# The Impact of Perceived Self‐Efficacy on Healthcare Transition Outcomes: Perceptions From Parents and Young People

**Authors:** Cassandra Kwok, Daniel Waller, Michael Kohn, Frances L. Doyle

PMC · DOI: 10.1111/cch.70125 · Child · 2025-06-25

## TL;DR

This study explores how young people and their parents' beliefs about managing health affect transition to adult healthcare and treatment adherence.

## Contribution

The study uniquely examines the distinct roles of youth and parent-perceived self-efficacy in healthcare transition outcomes.

## Key findings

- Parent-perceived self-efficacy best predicts transition readiness.
- Youth self-efficacy best predicts general treatment adherence.
- Combining both perspectives is important for successful healthcare transition.

## Abstract

Adolescent and young adults (AYAs) with a chronic health condition face multiple challenges as they transition from paediatric to adult healthcare.
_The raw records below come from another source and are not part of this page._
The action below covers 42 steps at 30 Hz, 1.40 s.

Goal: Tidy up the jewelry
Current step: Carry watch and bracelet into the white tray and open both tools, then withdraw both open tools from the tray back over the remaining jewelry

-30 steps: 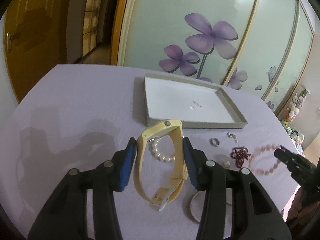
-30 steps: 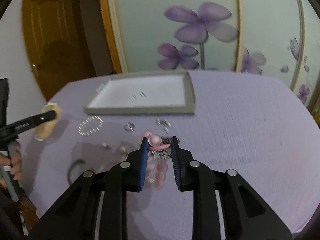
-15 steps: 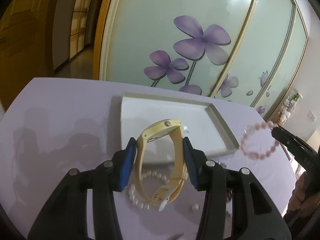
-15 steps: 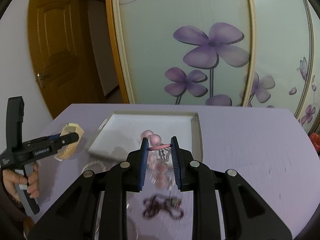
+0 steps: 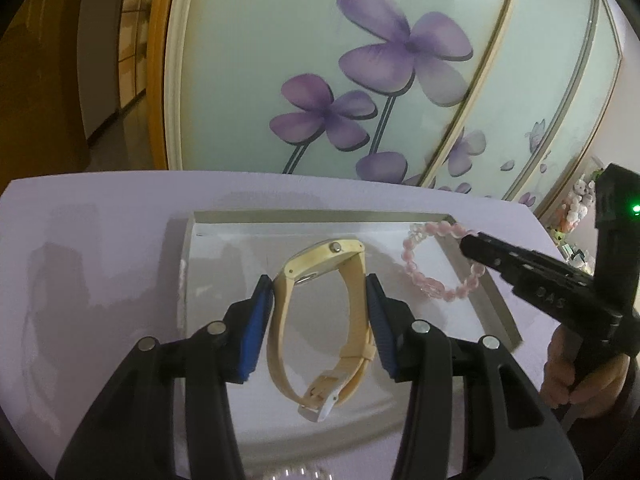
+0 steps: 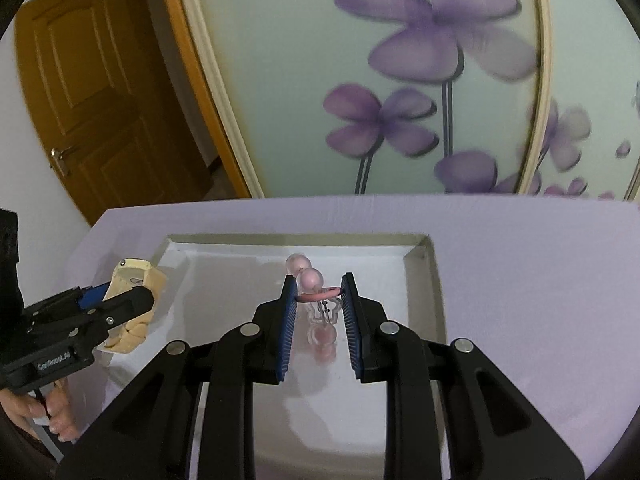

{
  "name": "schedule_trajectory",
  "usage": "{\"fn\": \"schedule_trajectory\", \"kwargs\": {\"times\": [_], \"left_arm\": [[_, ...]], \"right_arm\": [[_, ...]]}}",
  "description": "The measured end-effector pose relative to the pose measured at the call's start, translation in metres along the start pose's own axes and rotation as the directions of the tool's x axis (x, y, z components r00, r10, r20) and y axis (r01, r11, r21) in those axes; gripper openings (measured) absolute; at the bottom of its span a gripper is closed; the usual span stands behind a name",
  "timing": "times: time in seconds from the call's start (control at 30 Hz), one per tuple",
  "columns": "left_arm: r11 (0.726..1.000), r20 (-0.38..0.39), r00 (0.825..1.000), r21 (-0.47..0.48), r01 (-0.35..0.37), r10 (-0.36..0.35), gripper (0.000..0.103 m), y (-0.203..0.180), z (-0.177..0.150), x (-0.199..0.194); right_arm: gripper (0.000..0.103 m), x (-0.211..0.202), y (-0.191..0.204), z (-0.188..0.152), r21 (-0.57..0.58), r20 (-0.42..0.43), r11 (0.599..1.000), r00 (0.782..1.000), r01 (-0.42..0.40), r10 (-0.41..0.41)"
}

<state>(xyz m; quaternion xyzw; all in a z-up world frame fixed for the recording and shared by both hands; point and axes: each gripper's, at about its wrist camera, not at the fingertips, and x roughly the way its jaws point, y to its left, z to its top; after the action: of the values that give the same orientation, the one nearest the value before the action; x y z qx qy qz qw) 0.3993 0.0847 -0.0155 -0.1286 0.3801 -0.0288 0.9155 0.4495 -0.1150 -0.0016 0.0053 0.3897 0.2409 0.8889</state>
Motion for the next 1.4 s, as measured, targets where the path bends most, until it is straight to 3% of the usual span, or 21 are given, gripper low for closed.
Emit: {"fn": "schedule_trajectory", "kwargs": {"times": [0.07,0.1,0.17,0.47,0.53,0.6,0.67,0.8,0.97,1.4], "left_arm": [[1.0,-0.011,1.0,0.0,-0.005,0.005,0.047,0.003,0.002,0.01],[1.0,-0.016,1.0,0.002,-0.008,0.008,0.047,0.004,0.003,0.013],[1.0,-0.026,1.0,0.008,-0.013,0.013,0.047,0.005,0.004,0.021],[1.0,-0.045,0.999,-0.007,-0.025,0.025,0.048,0.009,0.006,0.036],[0.999,-0.046,0.998,-0.021,-0.036,0.035,0.052,0.012,0.008,0.039],[0.998,-0.03,0.999,-0.035,-0.045,0.044,0.068,0.015,0.011,0.038],[0.998,-0.006,0.999,-0.036,-0.05,0.05,0.075,0.016,0.012,0.032],[0.998,0.01,0.999,-0.031,-0.053,0.053,0.075,0.016,0.009,0.015],[0.998,0.036,0.999,-0.052,-0.033,0.035,0.077,0.02,-0.016,-0.028],[1.0,0.105,0.994,-0.024,0.003,0.0,0.085,0.008,-0.126,-0.149]], "right_arm": [[0.031,0.005,-0.003,-0.001,0.003,-0.009,1.0,1.0,0.019,-0.018],[0.045,0.005,-0.005,-0.001,0.007,-0.011,1.0,1.0,0.024,-0.023],[0.06,0.0,-0.008,-0.002,0.002,0.016,1.0,0.999,0.03,-0.03],[0.063,-0.025,-0.017,-0.008,-0.023,0.06,0.999,0.997,0.045,-0.043],[0.063,-0.027,-0.018,-0.009,-0.021,0.062,0.999,0.997,0.039,-0.038],[0.063,-0.033,-0.017,-0.011,-0.025,0.065,0.999,0.997,0.034,-0.033],[0.063,-0.039,-0.014,-0.015,-0.035,0.07,0.999,0.997,0.032,-0.029],[0.063,-0.065,-0.007,-0.03,-0.057,0.091,0.998,0.996,0.006,-0.001],[0.064,-0.102,0.005,-0.056,-0.071,0.114,0.997,0.993,-0.036,0.043],[0.065,-0.175,0.042,-0.15,-0.109,0.112,0.992,0.991,-0.058,0.071]]}}
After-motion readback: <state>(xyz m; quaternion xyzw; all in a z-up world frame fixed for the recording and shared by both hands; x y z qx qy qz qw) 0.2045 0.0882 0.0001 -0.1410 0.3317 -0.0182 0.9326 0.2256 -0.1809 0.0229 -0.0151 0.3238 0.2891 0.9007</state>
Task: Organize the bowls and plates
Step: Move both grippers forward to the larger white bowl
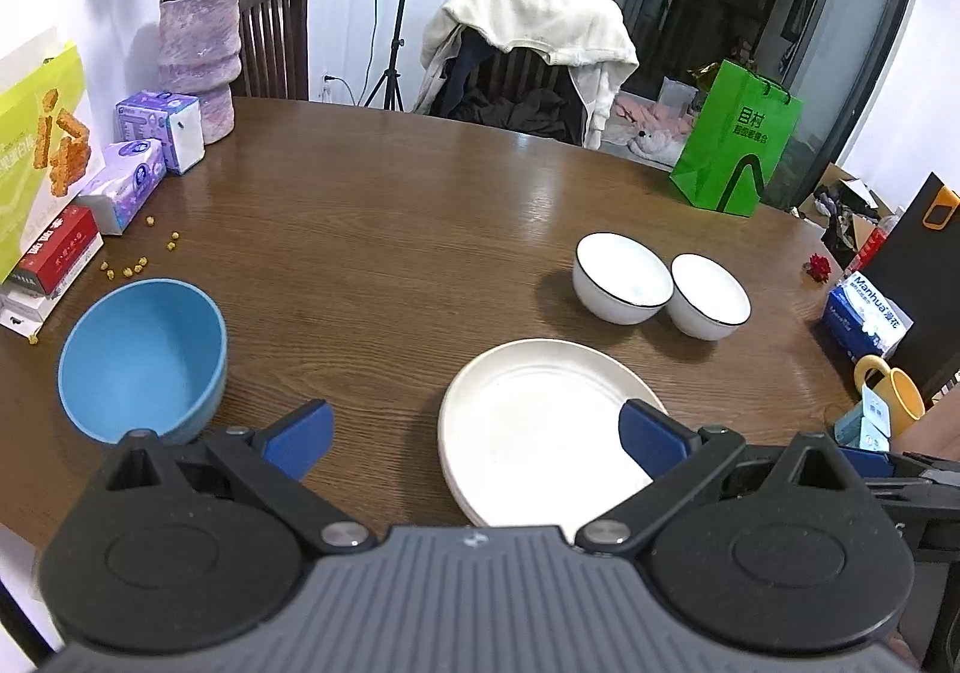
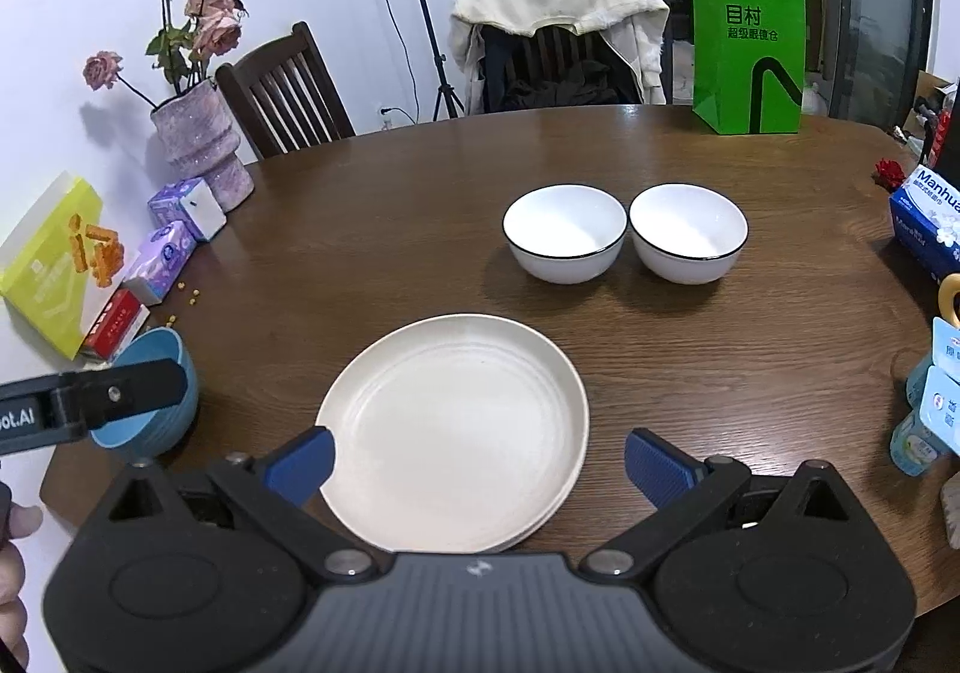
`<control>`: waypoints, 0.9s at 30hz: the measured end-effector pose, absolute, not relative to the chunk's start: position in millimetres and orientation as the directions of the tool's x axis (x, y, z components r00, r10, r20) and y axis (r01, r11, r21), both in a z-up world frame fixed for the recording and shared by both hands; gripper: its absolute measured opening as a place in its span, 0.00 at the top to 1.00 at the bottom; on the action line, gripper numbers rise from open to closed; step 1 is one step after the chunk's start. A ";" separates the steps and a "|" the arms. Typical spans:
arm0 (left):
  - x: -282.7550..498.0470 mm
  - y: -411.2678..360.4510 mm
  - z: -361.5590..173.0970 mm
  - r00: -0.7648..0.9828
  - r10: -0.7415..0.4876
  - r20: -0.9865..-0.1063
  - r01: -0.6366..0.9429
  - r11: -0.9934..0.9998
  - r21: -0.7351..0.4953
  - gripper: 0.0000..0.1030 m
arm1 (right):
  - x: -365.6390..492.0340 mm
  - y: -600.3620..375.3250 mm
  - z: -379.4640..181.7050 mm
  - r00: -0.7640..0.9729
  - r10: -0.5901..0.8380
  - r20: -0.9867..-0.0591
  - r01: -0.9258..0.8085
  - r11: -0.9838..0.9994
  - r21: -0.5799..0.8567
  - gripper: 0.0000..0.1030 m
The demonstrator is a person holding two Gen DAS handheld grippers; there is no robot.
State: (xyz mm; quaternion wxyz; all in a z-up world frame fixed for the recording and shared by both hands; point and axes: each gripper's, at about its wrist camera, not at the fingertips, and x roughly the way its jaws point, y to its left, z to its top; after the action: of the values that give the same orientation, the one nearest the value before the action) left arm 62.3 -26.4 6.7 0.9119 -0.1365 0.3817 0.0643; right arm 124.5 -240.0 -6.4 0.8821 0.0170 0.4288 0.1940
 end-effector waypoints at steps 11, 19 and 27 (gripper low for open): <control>77.8 -51.7 14.1 0.705 0.006 -0.709 -0.201 0.961 -0.191 0.00 | 131.6 -274.9 1.8 0.581 0.384 -0.717 -0.304 0.920 0.247 0.00; 105.5 -61.5 12.9 0.709 -0.018 -0.705 -0.175 0.964 -0.201 0.00 | 145.1 -288.9 0.8 0.589 0.361 -0.723 -0.269 0.931 0.246 0.00; 148.4 -62.2 9.1 0.702 -0.028 -0.712 -0.162 0.967 -0.197 0.00 | 177.9 -297.6 -1.7 0.607 0.318 -0.729 -0.220 0.948 0.230 0.00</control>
State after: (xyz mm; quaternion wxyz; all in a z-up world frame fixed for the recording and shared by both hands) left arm 148.4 -62.2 9.1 0.9142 -0.1232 0.3844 0.0366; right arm 177.9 -297.6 -1.7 0.8944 0.0586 0.4171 0.1503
To facilitate engagement during healthcare transition, one supportive psychological skillset is health self‐efficacy. Outcomes that indicate engagement during healthcare transition involve transition readiness, lower distress, quality of life and general adherence. Although researchers have examined the impact of youth self‐efficacy on engagement during healthcare transition, studies are yet to examine the impact of parent‐perceived self‐efficacy during healthcare transition. The current study aimed to investigate how youth self‐efficacy and parent‐perceived self‐efficacy impacted indicators of engagement during healthcare transition.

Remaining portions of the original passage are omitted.